To evaluate the mechanisms of growth hormone (GH) action on isolated human penile erectile tissue. Human GH (hGH) has been suggested to play a role in male reproductive function, including penile erection. Nevertheless, it still remains unclear which intracellular pathways mediate the physiological effects of GH on the human corpus cavernosum (HCC). Using the organ bath technique, the effects of GH were investigated on electrical field stimulation (EFS)-induced relaxation of isolated HCC in the absence and presence of the guanylyl cyclase inhibitor 1H-[1,2,4]oxadiazolo[4,3-a]quinoxalin-1-one (ODQ) and nitric oxide synthase (NOS) inhibitor N(G)-nitro-l-arginine (l-NOARG, 10 microm).

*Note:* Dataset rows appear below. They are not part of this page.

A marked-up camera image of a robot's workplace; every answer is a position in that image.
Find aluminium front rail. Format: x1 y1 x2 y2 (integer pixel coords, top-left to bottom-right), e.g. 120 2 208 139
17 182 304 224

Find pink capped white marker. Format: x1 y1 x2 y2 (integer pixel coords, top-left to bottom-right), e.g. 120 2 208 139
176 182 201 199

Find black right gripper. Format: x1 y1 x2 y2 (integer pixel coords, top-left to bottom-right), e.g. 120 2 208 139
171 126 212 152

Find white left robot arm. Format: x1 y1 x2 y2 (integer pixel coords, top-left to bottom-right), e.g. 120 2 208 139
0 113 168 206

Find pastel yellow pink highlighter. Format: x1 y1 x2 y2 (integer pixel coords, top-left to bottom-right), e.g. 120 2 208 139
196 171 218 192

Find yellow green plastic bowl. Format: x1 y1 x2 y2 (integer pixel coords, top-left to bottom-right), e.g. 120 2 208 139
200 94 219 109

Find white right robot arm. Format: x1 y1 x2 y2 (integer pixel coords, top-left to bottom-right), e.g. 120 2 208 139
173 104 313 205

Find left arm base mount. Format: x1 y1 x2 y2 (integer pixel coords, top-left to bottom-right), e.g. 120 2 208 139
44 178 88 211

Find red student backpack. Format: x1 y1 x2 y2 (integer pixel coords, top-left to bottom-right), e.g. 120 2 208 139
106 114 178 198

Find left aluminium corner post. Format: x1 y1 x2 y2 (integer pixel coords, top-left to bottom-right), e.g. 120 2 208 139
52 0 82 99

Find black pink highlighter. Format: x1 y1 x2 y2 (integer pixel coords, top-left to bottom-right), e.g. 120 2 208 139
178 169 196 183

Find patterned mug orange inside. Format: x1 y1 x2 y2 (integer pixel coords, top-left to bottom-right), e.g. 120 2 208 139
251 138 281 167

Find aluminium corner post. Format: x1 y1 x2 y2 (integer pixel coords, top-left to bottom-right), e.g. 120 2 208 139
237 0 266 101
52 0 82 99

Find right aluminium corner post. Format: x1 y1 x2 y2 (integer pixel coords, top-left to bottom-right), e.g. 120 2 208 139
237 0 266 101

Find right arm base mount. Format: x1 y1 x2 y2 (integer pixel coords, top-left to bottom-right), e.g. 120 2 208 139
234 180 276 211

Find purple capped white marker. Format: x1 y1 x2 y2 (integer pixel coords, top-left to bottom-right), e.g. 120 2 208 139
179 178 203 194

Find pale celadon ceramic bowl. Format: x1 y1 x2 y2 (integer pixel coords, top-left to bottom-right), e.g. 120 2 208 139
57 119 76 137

Effects of GH on the production of tissue cyclic guanosine monophosphate (cGMP) in the absence and presence of ODQ and l-NOARG were also elucidated using radioimmunoassay. ODQ and l-NOARG abolished the relaxation of the tissue induced by EFS, whereas amplitudes were increased by physiological concentrations of GH (1-100 nm). The attenuation of EFS-induced amplitudes by l-NOARG but not ODQ was, in part, reversed by GH. The production of cGMP (pmol cGMP/mg protein) induced by 10 nm GH was abolished in the presence of 10 microm ODQ. In contrast, the combination of GH (10 nm) and l-NOARG (10 microm) maintained cGMP production significantly greater than baseline (0.68 +/- 0.36 vs 1.07 +/- 0.48 pmol cGMP/mg protein). Our data provide evidence that GH may act on human HCC by an NO-independent effect on guanylyl cyclase activity and may thus explain how growth factors, such as hGH, regulate male erectile function.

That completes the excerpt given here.